Cela arrive très rarement, mais quand c'est le cas, c'est presque toujours pour l'une des trois raisons ci‑dessus. Empatyzer ne produit pas d'effet quand il est traité comme une nouvelle obligation interne : au lieu d'un simple message d'information on organise des sessions de formation lourdes qui découragent les équipes. Si l'on remplace l'intérêt spontané par des objectifs de reporting ou des contraintes techniques (inscription obligatoire, SSO imposé), l'adhésion chute. Enfin, partager des résultats non filtrés ou utiliser les données pour évaluer le personnel transforme l'outil en source d'inquiétude.
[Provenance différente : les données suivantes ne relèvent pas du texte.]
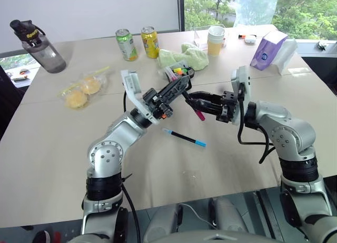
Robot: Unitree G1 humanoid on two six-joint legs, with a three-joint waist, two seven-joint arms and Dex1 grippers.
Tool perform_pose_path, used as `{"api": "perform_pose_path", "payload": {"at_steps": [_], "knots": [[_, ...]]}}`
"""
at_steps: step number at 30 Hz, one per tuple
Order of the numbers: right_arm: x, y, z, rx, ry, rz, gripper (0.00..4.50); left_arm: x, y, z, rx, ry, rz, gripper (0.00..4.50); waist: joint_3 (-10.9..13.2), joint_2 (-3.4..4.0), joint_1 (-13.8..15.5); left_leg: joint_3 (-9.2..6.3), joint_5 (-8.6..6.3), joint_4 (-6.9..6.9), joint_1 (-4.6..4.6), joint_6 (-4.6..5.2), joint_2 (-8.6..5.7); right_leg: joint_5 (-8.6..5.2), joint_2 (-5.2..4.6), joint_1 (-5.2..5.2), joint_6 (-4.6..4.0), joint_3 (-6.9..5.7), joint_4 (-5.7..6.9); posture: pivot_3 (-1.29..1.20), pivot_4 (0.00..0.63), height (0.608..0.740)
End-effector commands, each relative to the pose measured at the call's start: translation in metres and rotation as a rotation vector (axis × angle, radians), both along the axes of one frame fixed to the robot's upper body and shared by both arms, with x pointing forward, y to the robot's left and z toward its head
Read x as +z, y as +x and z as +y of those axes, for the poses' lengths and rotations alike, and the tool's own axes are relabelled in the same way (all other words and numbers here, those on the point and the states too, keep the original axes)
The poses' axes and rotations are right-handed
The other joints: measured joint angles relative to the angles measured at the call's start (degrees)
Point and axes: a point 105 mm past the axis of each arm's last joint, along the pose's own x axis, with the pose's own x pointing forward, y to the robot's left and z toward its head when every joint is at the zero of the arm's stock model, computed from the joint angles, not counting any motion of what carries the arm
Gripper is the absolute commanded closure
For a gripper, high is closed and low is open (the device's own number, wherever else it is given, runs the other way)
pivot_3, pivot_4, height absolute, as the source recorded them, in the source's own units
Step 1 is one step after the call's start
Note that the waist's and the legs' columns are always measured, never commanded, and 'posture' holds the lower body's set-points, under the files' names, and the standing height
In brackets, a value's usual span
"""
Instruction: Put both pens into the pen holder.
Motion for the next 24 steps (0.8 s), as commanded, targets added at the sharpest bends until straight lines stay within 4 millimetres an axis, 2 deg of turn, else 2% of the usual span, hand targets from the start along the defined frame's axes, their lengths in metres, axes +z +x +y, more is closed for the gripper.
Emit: {"api": "perform_pose_path", "payload": {"at_steps": [1, 2, 8, 10, 12, 14, 17, 20, 24], "knots": [[0.004, 0.006, -0.014, -0.084, 0.031, -0.026, 1.33, 0.011, 0.0, -0.003, 0.006, 0.08, -0.111, 4.5, 0.0, 0.0, 0.03, -0.01, 0.0, 0.0, 0.0, 0.0, 0.0, 0.0, 0.0, 0.0, 0.0, -0.01, 0.0, 0.0, 0.15, 0.74], [0.002, 0.004, -0.018, -0.092, 0.029, -0.023, 0.93, 0.012, 0.002, -0.005, 0.013, 0.112, -0.14, 4.5, 0.0, 0.0, 0.15, -0.01, 0.0, -0.01, 0.0, 0.0, 0.0, 0.0, 0.0, 0.0, 0.0, -0.01, 0.0, 0.0, 0.15, 0.74], [-0.01, -0.012, -0.055, -0.203, 0.014, -0.035, 0.93, 0.023, 0.013, -0.021, 0.087, 0.359, -0.42, 4.5, 0.0, -0.01, 0.38, -0.07, 0.0, 0.0, -0.21, 0.01, -0.08, 0.0, -0.06, -0.15, 0.01, -0.13, -0.09, 0.0, 0.15, 0.74], [-0.017, -0.02, -0.063, -0.231, -0.028, -0.058, 0.93, 0.017, 0.022, -0.028, 0.144, 0.541, -0.583, 4.5, 0.0, -0.01, 0.33, -0.06, 0.01, 0.04, -0.43, 0.0, -0.07, 0.02, -0.05, -0.4, 0.02, -0.14, -0.02, 0.0, 0.15, 0.74], [-0.015, -0.028, -0.069, -0.263, -0.032, -0.126, 0.93, 0.008, 0.033, -0.036, 0.22, 0.778, -0.822, 4.5, 0.0, -0.01, 0.15, -0.04, 0.01, 0.01, -0.42, -0.01, -0.06, 0.02, -0.04, -0.4, 0.02, -0.14, -0.02, 0.0, 0.15, 0.74], [-0.011, -0.035, -0.073, -0.281, 0.008, -0.125, 0.93, -0.001, 0.037, -0.045, 0.227, 0.934, -1.055, 4.5, 0.01, 0.0, 0.05, 0.0, 0.01, -0.01, -0.41, -0.01, -0.06, 0.02, -0.03, -0.4, 0.02, -0.11, -0.02, 0.0, 0.15, 0.74], [-0.01, -0.042, -0.084, -0.336, 0.023, -0.132, 0.93, -0.004, 0.049, -0.05, 0.291, 1.032, -1.231, 4.5, 0.01, -0.01, 0.15, 0.03, 0.01, 0.0, -0.43, 0.0, -0.08, 0.04, -0.04, -0.41, 0.06, -0.03, -0.06, 0.0, 0.15, 0.74], [-0.006, -0.041, -0.099, -0.415, 0.052, -0.156, 0.93, -0.002, 0.059, -0.05, 0.372, 1.067, -1.293, 4.5, 0.03, -0.04, 0.41, -0.03, 0.01, 0.02, -0.47, 0.01, -0.08, 0.05, -0.05, -0.43, 0.09, -0.03, -0.05, 0.0, 0.15, 0.74], [-0.001, -0.038, -0.117, -0.491, 0.087, -0.199, 0.93, 0.003, 0.063, -0.052, 0.484, 1.043, -1.365, 4.5, 0.04, -0.05, 0.4, 0.01, 0.01, 0.03, -0.46, 0.02, -0.11, 0.06, -0.05, -0.43, 0.12, -0.02, -0.02, 0.0, 0.15, 0.74]]}}
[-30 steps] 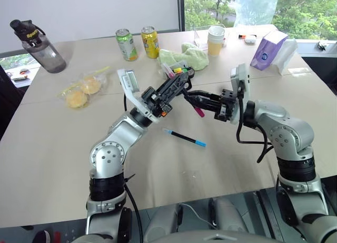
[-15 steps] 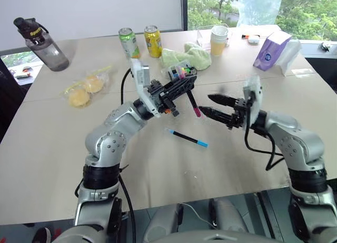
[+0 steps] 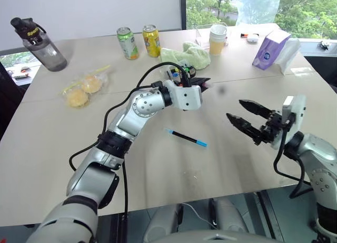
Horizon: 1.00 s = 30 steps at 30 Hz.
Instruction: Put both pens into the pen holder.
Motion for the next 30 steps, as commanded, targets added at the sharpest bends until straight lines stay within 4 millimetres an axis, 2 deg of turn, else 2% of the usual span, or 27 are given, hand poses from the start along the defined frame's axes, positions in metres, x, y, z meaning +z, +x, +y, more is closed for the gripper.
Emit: {"api": "perform_pose_path", "payload": {"at_steps": [1, 8, 16, 22, 30], "knots": [[0.018, -0.004, -0.012, -0.044, 0.021, -0.105, 0.93, 0.017, -0.006, -0.006, -0.017, -0.038, -0.175, 4.5, 0.01, -0.02, -0.05, 0.0, 0.0, 0.01, 0.0, 0.0, 0.0, 0.01, 0.01, 0.0, 0.01, 0.0, 0.0, 0.0, 0.15, 0.74], [0.019, -0.004, -0.018, -0.06, -0.026, -0.118, 0.93, 0.026, -0.016, -0.016, -0.04, -0.094, -0.264, 4.5, 0.01, -0.01, -0.07, 0.0, 0.0, 0.04, -0.05, 0.01, -0.01, 0.01, 0.0, -0.05, 0.02, -0.01, 0.04, 0.0, 0.15, 0.74], [0.029, -0.001, -0.019, -0.067, -0.049, -0.168, 0.93, 0.03, 0.008, -0.007, 0.081, -0.127, -0.245, 4.5, 0.01, -0.02, -0.18, 0.03, 0.01, 0.11, -0.03, 0.01, -0.01, 0.02, 0.02, -0.04, 0.04, 0.01, 0.12, 0.0, 0.15, 0.74], [0.028, 0.003, -0.019, -0.062, -0.052, -0.166, 0.93, 0.031, 0.019, -0.007, 0.122, -0.144, -0.232, 4.5, 0.01, -0.02, -0.14, 0.02, 0.01, 0.11, -0.05, 0.01, -0.03, 0.04, 0.01, -0.04, 0.07, 0.0, 0.1, 0.0, 0.15, 0.74], [0.028, 0.005, -0.018, -0.065, -0.05, -0.17, 0.93, 0.026, 0.031, 0.005, 0.168, -0.167, -0.168, 4.5, 0.0, -0.02, -0.28, 0.04, 0.01, 0.12, -0.04, 0.01, -0.03, 0.04, 0.01, -0.05, 0.07, 0.01, 0.14, 0.0, 0.15, 0.74]]}}
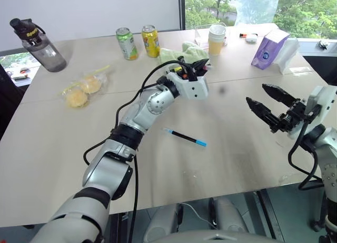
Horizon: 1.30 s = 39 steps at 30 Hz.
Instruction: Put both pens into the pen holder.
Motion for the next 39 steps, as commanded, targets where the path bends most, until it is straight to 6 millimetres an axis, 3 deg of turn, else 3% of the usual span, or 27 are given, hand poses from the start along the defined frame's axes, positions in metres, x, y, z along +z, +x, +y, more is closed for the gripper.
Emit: {"api": "perform_pose_path", "payload": {"at_steps": [1, 19, 28, 29, 31, 32, 36, 37, 39], "knots": [[0.01, -0.003, 0.002, 0.007, -0.008, -0.055, 0.93, 0.017, 0.003, 0.008, 0.019, -0.053, -0.026, 4.5, 0.0, 0.0, 0.03, 0.0, 0.0, 0.0, -0.01, 0.0, 0.0, 0.0, 0.0, 0.0, 0.0, 0.0, 0.0, 0.0, 0.15, 0.74], [0.011, 0.0, 0.0, -0.001, 0.002, -0.061, 0.93, -0.002, 0.018, 0.024, 0.096, -0.09, 0.095, 4.5, -0.01, 0.0, -0.01, 0.01, 0.0, 0.03, 0.0, 0.0, 0.0, 0.0, 0.0, -0.01, 0.0, 0.01, 0.04, 0.0, 0.15, 0.74], [0.01, -0.001, -0.001, -0.01, -0.001, -0.066, 0.93, -0.001, 0.027, 0.024, 0.109, -0.107, 0.105, 4.5, -0.02, -0.01, -0.1, 0.02, 0.0, 0.18, -0.01, 0.0, -0.03, 0.0, -0.01, -0.01, 0.0, 0.02, 0.19, 0.0, 0.15, 0.74], [0.01, -0.001, -0.001, -0.011, -0.002, -0.066, 0.88, 0.002, 0.028, 0.027, 0.118, -0.115, 0.094, 3.48, -0.02, -0.01, -0.13, 0.05, 0.0, 0.18, 0.0, 0.0, -0.03, 0.0, -0.01, -0.02, 0.0, 0.05, 0.24, 0.0, 0.15, 0.74], [0.009, -0.001, -0.002, -0.013, -0.002, -0.066, 0.88, 0.005, 0.029, 0.031, 0.129, -0.125, 0.082, 2.9, -0.02, -0.02, -0.12, 0.1, 0.0, 0.19, -0.01, 0.0, -0.03, 0.0, 0.0, -0.11, 0.0, 0.12, 0.33, 0.0, 0.15, 0.74], [0.009, 0.0, -0.002, -0.014, -0.002, -0.067, 0.88, 0.006, 0.029, 0.033, 0.136, -0.126, 0.075, 2.26, -0.02, -0.02, -0.12, 0.13, 0.0, 0.19, -0.02, 0.0, -0.03, 0.0, -0.01, -0.17, 0.0, 0.17, 0.42, 0.0, 0.15, 0.74], [0.008, 0.0, -0.001, -0.015, -0.002, -0.067, 0.88, 0.008, 0.032, 0.041, 0.172, -0.124, 0.054, 0.4, -0.02, -0.02, -0.1, 0.19, 0.0, 0.25, -0.08, 0.0, -0.03, 0.0, 0.0, -0.29, 0.0, 0.24, 0.57, 0.0, 0.15, 0.74], [0.008, 0.0, -0.001, -0.014, -0.001, -0.067, 0.88, 0.008, 0.032, 0.043, 0.177, -0.124, 0.054, 0.02, -0.02, -0.02, -0.08, 0.2, 0.0, 0.27, -0.08, 0.0, -0.03, 0.0, 0.0, -0.3, 0.0, 0.25, 0.59, 0.0, 0.15, 0.74], [0.008, 0.0, -0.001, -0.013, -0.001, -0.066, 0.88, 0.007, 0.033, 0.044, 0.182, -0.125, 0.056, 0.02, -0.02, -0.02, -0.05, 0.2, 0.0, 0.31, -0.08, 0.0, -0.03, 0.0, 0.0, -0.3, 0.0, 0.25, 0.63, 0.0, 0.15, 0.74]]}}
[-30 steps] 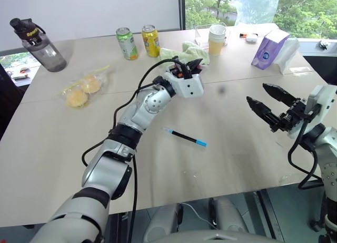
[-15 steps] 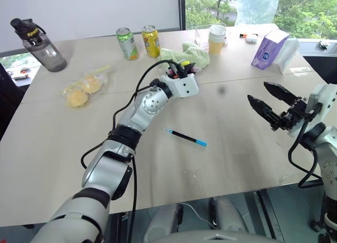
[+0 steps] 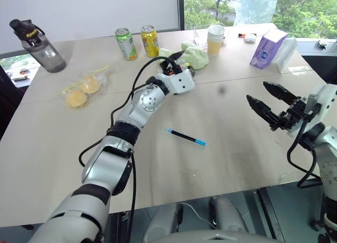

Nous controns ces risques par des communications claires sur la confidentialité, des réglages sûrs par défaut et l'absence d'accès aux rapports bruts pour les évaluations RH. En pratique, le déploiement peut se faire en une heure à quelques jours et les premiers signes d'adoption apparaissent entre 7 et 30 jours. Nous recommandons de lancer Empatyzer comme un avantage volontaire, avec un minimum d'intervention de la part de RH et d'IT : l'outil se diffuse alors naturellement et les équipes restent concentrées sur les vraies priorités.
Privilégiez la simplicité du déploiement, le volontariat et la confidentialité — ces choix réduisent les frictions et maximisent l'impact d'Empatyzer.